PROVIDED INFORMATION =>
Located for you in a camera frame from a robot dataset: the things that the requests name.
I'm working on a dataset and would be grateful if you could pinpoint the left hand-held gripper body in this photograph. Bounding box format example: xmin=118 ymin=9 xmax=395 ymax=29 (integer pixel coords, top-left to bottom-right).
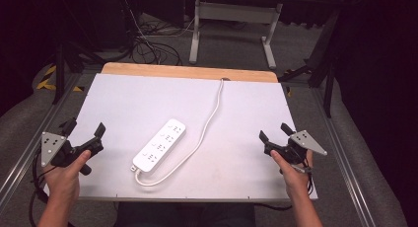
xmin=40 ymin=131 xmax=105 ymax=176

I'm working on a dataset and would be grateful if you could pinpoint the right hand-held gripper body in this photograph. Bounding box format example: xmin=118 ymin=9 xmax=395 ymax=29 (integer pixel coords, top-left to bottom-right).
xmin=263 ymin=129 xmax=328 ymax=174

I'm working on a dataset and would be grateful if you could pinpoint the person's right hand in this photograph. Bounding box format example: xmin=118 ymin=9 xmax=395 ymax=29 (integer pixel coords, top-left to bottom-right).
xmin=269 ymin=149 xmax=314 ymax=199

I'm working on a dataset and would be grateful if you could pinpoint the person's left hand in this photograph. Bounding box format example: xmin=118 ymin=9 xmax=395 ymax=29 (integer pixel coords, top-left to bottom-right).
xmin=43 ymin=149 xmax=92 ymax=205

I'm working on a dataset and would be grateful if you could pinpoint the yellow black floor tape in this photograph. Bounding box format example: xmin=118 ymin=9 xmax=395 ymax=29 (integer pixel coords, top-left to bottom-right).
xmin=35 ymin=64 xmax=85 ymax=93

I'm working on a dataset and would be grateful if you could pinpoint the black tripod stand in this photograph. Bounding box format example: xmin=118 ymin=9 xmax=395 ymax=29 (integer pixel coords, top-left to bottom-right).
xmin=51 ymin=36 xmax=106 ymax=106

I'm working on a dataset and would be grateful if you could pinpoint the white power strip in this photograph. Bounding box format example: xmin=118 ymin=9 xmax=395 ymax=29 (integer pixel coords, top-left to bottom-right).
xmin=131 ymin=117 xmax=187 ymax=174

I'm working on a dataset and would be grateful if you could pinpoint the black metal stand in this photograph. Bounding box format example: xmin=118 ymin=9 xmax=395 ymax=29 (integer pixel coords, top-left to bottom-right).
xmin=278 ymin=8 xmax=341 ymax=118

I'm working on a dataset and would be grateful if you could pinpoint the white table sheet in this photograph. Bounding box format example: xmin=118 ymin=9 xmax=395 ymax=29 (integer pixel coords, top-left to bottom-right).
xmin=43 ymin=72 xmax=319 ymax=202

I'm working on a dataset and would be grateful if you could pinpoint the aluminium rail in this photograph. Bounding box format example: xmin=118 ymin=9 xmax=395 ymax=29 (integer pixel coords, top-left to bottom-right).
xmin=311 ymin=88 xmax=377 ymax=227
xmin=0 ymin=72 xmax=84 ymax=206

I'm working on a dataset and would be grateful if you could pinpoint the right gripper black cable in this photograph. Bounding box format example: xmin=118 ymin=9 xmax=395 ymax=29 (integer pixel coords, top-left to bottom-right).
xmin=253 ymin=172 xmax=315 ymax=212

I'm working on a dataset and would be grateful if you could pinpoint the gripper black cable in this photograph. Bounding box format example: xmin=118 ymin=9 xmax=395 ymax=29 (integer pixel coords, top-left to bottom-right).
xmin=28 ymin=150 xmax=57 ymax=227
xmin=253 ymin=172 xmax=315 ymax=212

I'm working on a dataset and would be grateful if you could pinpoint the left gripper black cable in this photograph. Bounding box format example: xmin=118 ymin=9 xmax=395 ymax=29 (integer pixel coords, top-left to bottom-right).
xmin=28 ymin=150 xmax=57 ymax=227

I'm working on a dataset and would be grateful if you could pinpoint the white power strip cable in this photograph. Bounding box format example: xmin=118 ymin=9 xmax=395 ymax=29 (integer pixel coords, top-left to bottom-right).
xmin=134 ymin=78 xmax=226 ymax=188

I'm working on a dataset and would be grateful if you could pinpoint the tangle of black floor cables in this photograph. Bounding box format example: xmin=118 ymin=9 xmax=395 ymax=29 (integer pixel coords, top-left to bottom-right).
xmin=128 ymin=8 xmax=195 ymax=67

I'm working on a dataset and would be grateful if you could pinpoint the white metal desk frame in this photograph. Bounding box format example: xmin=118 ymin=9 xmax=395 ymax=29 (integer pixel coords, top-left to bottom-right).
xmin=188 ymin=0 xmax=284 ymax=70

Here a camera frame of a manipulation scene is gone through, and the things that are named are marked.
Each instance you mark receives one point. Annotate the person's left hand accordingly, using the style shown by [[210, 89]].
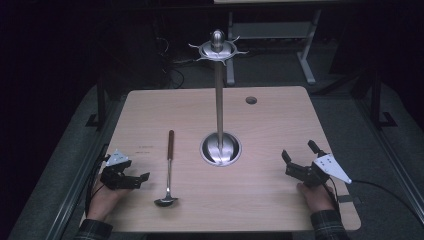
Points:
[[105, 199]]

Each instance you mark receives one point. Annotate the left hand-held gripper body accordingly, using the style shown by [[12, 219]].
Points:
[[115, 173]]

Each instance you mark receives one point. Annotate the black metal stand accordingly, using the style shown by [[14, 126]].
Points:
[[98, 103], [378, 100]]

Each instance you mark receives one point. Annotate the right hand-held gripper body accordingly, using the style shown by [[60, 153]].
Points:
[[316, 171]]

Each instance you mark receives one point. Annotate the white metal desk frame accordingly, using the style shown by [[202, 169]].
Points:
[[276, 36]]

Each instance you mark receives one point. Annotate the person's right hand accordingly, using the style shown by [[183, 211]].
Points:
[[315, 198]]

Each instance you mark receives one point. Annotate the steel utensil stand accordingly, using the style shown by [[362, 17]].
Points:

EXERCISE DIRECTIONS =>
Each entry above has to be set down again verbatim, except for its pictures.

ANSWER =>
Located for you in a camera frame from a robot dataset: the things that the requests name.
I'm working on a dataset and would be grateful if you could pinpoint the left hand-held gripper body in this photograph. Bounding box format example: xmin=118 ymin=9 xmax=395 ymax=29 (integer pixel coords, top-left to bottom-right).
xmin=40 ymin=131 xmax=105 ymax=176

I'm working on a dataset and would be grateful if you could pinpoint the right hand-held gripper body in this photograph. Bounding box format example: xmin=118 ymin=9 xmax=395 ymax=29 (integer pixel coords, top-left to bottom-right).
xmin=263 ymin=129 xmax=328 ymax=174

I'm working on a dataset and would be grateful if you could pinpoint the person's right hand in this photograph. Bounding box format example: xmin=118 ymin=9 xmax=395 ymax=29 (integer pixel coords, top-left to bottom-right).
xmin=269 ymin=149 xmax=314 ymax=199

I'm working on a dataset and would be grateful if you could pinpoint the person's left hand in this photograph. Bounding box format example: xmin=118 ymin=9 xmax=395 ymax=29 (integer pixel coords, top-left to bottom-right).
xmin=43 ymin=149 xmax=92 ymax=205

I'm working on a dataset and would be grateful if you could pinpoint the yellow black floor tape in this photograph. Bounding box format example: xmin=118 ymin=9 xmax=395 ymax=29 (integer pixel coords, top-left to bottom-right).
xmin=35 ymin=64 xmax=85 ymax=93

I'm working on a dataset and would be grateful if you could pinpoint the black tripod stand in this photograph. Bounding box format example: xmin=118 ymin=9 xmax=395 ymax=29 (integer pixel coords, top-left to bottom-right).
xmin=51 ymin=36 xmax=106 ymax=106

I'm working on a dataset and would be grateful if you could pinpoint the white power strip in this photograph. Bounding box format example: xmin=118 ymin=9 xmax=395 ymax=29 (integer pixel coords, top-left to bottom-right).
xmin=131 ymin=117 xmax=187 ymax=174

I'm working on a dataset and would be grateful if you could pinpoint the black metal stand in this photograph. Bounding box format example: xmin=118 ymin=9 xmax=395 ymax=29 (integer pixel coords, top-left to bottom-right).
xmin=278 ymin=8 xmax=341 ymax=118

I'm working on a dataset and would be grateful if you could pinpoint the white table sheet in this photograph. Bounding box format example: xmin=118 ymin=9 xmax=395 ymax=29 (integer pixel coords, top-left to bottom-right).
xmin=43 ymin=72 xmax=319 ymax=202

I'm working on a dataset and would be grateful if you could pinpoint the aluminium rail in this photograph. Bounding box format example: xmin=118 ymin=9 xmax=395 ymax=29 (integer pixel coords, top-left to bottom-right).
xmin=311 ymin=88 xmax=377 ymax=227
xmin=0 ymin=72 xmax=84 ymax=206

I'm working on a dataset and would be grateful if you could pinpoint the right gripper black cable in this photograph. Bounding box format example: xmin=118 ymin=9 xmax=395 ymax=29 (integer pixel coords, top-left to bottom-right).
xmin=253 ymin=172 xmax=315 ymax=212

I'm working on a dataset and would be grateful if you could pinpoint the gripper black cable in this photograph. Bounding box format example: xmin=118 ymin=9 xmax=395 ymax=29 (integer pixel coords, top-left to bottom-right).
xmin=28 ymin=150 xmax=57 ymax=227
xmin=253 ymin=172 xmax=315 ymax=212

I'm working on a dataset and would be grateful if you could pinpoint the left gripper black cable in this photograph. Bounding box format example: xmin=118 ymin=9 xmax=395 ymax=29 (integer pixel coords, top-left to bottom-right).
xmin=28 ymin=150 xmax=57 ymax=227

I'm working on a dataset and would be grateful if you could pinpoint the white power strip cable in this photograph. Bounding box format example: xmin=118 ymin=9 xmax=395 ymax=29 (integer pixel coords, top-left to bottom-right).
xmin=134 ymin=78 xmax=226 ymax=188

I'm working on a dataset and would be grateful if you could pinpoint the tangle of black floor cables in this photograph. Bounding box format example: xmin=118 ymin=9 xmax=395 ymax=29 (integer pixel coords, top-left to bottom-right).
xmin=128 ymin=8 xmax=195 ymax=67

I'm working on a dataset and would be grateful if you could pinpoint the white metal desk frame in this photograph. Bounding box format example: xmin=118 ymin=9 xmax=395 ymax=29 (integer pixel coords, top-left to bottom-right).
xmin=188 ymin=0 xmax=284 ymax=70

Here a camera frame of a manipulation scene is gone through, and the things that are named are marked.
Each instance you mark receives one point. Annotate the person's left hand accordingly, using the style shown by [[210, 89]].
Points:
[[105, 199]]

Each instance you mark receives one point. Annotate the left hand-held gripper body accordingly, using the style shown by [[12, 219]].
Points:
[[115, 173]]

Each instance you mark receives one point. Annotate the black metal stand accordingly, using the style shown by [[14, 126]].
Points:
[[98, 103], [378, 100]]

Each instance you mark receives one point. Annotate the right hand-held gripper body accordingly, using the style shown by [[60, 153]].
Points:
[[316, 171]]

Each instance you mark receives one point. Annotate the white metal desk frame accordingly, using the style shown by [[202, 169]].
Points:
[[276, 36]]

Each instance you mark receives one point. Annotate the person's right hand accordingly, using the style shown by [[183, 211]].
Points:
[[315, 198]]

Each instance you mark receives one point. Annotate the steel utensil stand accordingly, using the style shown by [[362, 17]].
Points:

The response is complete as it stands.